Он просыпается рывком посреди ночи, а может, в полдень, только солнце взорвалось и темнота почти полная. Садится на кровати, руки-ноги дрожат, пот стекает в разинутый задыхающийся рот, жара и ужас, сердце колотится как бешеное, у изножья кровати фигура олицетворение зла эта жара эта тьма это одиночество он знает суждено ему на веки вечные во веки веков. Он скулит он причитает мычит волосы дыбом по коже мурашки никогда не испытывал такого всеобъемлющего ужаса, болтается над бездной чистое ничто отрицание бесконечное подонок, самый низкий негодяй на земле.
Олицетворение зла шипит и кидается к его лицу, и он кричит.
– Чёчилось? Чё орешь?
– Ох, Бекка… Бекка, помоги…
Он боком съезжает с кровати, грохается, ползет на четвереньках через комнату, голый, присасываясь к подвернувшимся пустым банкам и бутылкам. В ободранном, пульсирующем горле такой звук, будто ржавые петли скрипят, и задница, как и загипсованная рука, словно люминесцирует белым в темноте.
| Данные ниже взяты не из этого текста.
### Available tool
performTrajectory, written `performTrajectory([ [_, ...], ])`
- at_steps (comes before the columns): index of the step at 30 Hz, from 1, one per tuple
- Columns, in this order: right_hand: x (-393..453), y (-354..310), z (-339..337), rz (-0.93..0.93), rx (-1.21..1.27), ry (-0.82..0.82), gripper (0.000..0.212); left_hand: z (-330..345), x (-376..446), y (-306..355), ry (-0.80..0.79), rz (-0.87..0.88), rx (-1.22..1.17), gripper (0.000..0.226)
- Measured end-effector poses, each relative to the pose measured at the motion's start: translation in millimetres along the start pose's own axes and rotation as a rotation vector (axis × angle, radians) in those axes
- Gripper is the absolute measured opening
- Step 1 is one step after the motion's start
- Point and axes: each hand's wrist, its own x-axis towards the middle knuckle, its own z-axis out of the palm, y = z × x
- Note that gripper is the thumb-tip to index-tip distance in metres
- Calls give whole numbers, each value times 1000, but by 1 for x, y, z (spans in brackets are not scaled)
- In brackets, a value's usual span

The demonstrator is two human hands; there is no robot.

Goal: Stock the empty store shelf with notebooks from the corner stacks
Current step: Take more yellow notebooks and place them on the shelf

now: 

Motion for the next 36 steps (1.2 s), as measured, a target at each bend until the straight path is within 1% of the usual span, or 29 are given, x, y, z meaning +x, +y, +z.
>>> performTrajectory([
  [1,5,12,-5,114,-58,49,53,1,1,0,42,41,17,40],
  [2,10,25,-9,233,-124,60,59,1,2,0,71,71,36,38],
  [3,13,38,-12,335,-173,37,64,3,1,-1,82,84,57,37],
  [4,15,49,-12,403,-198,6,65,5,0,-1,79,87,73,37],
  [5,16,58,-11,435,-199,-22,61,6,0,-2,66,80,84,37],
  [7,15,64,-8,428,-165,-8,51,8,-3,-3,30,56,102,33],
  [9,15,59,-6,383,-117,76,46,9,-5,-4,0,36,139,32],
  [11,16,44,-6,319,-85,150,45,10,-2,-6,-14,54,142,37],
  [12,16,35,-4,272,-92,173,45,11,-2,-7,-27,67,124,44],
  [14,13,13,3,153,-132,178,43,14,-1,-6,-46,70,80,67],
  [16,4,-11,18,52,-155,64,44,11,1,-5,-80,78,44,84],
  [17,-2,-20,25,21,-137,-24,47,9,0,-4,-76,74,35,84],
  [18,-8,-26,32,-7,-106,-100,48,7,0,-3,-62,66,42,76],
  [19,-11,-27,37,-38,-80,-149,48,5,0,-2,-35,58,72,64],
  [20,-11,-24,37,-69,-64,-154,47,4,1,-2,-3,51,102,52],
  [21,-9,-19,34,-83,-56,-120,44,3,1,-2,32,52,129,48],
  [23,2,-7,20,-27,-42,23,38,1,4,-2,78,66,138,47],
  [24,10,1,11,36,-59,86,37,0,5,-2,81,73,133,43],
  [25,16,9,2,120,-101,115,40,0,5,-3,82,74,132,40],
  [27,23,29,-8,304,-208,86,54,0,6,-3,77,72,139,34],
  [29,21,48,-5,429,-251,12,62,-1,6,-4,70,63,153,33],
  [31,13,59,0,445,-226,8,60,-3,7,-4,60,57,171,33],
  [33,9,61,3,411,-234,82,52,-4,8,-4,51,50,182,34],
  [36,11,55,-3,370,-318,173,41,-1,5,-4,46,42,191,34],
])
Щелкнув, зажигается свет, но злое не уходит. Оно взбегает по стенке на грязный потолок и повисает там, зацепившись лапами.
– Ккого черта? Эт просто…
Он ползет обратно на кровать бормоча умоляя чепуху Ревекке лицо все красное. Он пытается проговорить я боюсь, избавь меня от этого ужаса. Она отталкивает его, и его голос, садится на кровати медленно, нетвердо, оглядывает заплывшими глазами комнату, щурясь, видит шприц на полу. Постепенно до нее доходит, она берет шприц, трясет; внутри булькает, она не знает, что и почему, не помнит, что вырубилась еще до того, как они успели вмазаться, знает только, что этим можно остановить крик. Она ловит бьющуюся рядом руку, трепыхающуюся загипсованную руку, удерживает ее и втыкает струну над верхним краем гипса, куда-то туда, где должна быть вена, нажимает на плунжер, вынимает шприц и падает в какое-то подобие сна, и он тоже мгновенно отрубается, страх исчез, ужаса больше нет, оба ушли обратно, каждый в свою личную темноту, и никто из них не понял, что струна сломалась и крохотный кончик остался в вене. Мгновенно воцаряется неподвижность, две восковые куклы лежат навзничь, сопя, на кровати, и лишь пружина в матрасе, успокаиваясь, издает краткий звон, похожий на смех.
Что-то хрустит у него под ногой.
– Какого черта?
Он шагает в сторону и видит раздавленный пластиковый шприц.
– А, бля.
Проверяет подошву, вроде не поранился. Собирает осколки раздавленного шприца и вышвыривает через окно в проулок.
– Када те гипс будут снимать?
– Через пару недель, наверно. Может, три.
– Точно?
– Да. А чё?
– Мне кажется, он тебе руку натирает. Гля, вон там, возле локтя. Вишь, там все красное? Наверно, гипс трет, раздражает. Сходил бы к доктору.
– Не, всё в порядке. Чешется тока, типа, и все.
– И еще воняет, честно те скажу. Точно, что-то не так.
– Не, все нормально. Просто потеет под гипсом, типа, и все тут.
– А болит?
– Ну, мож, самую малость. Типа колет, или кусает, чё-то такое.
– Вот видишь? Иди к врачу, бля, слышь, чё те грю.
– Да не, все нормально. Не волнуйся.
– Ну как хочешь, рука-то твоя.
– Угу. Так что заткнись и не волнуйся.
Как нарыв наоборот, чирей навыворот, маленькая красная ложбинка с внутренней стороны локтя, иногда скрытая краем гипса, смотря в каком положении рука.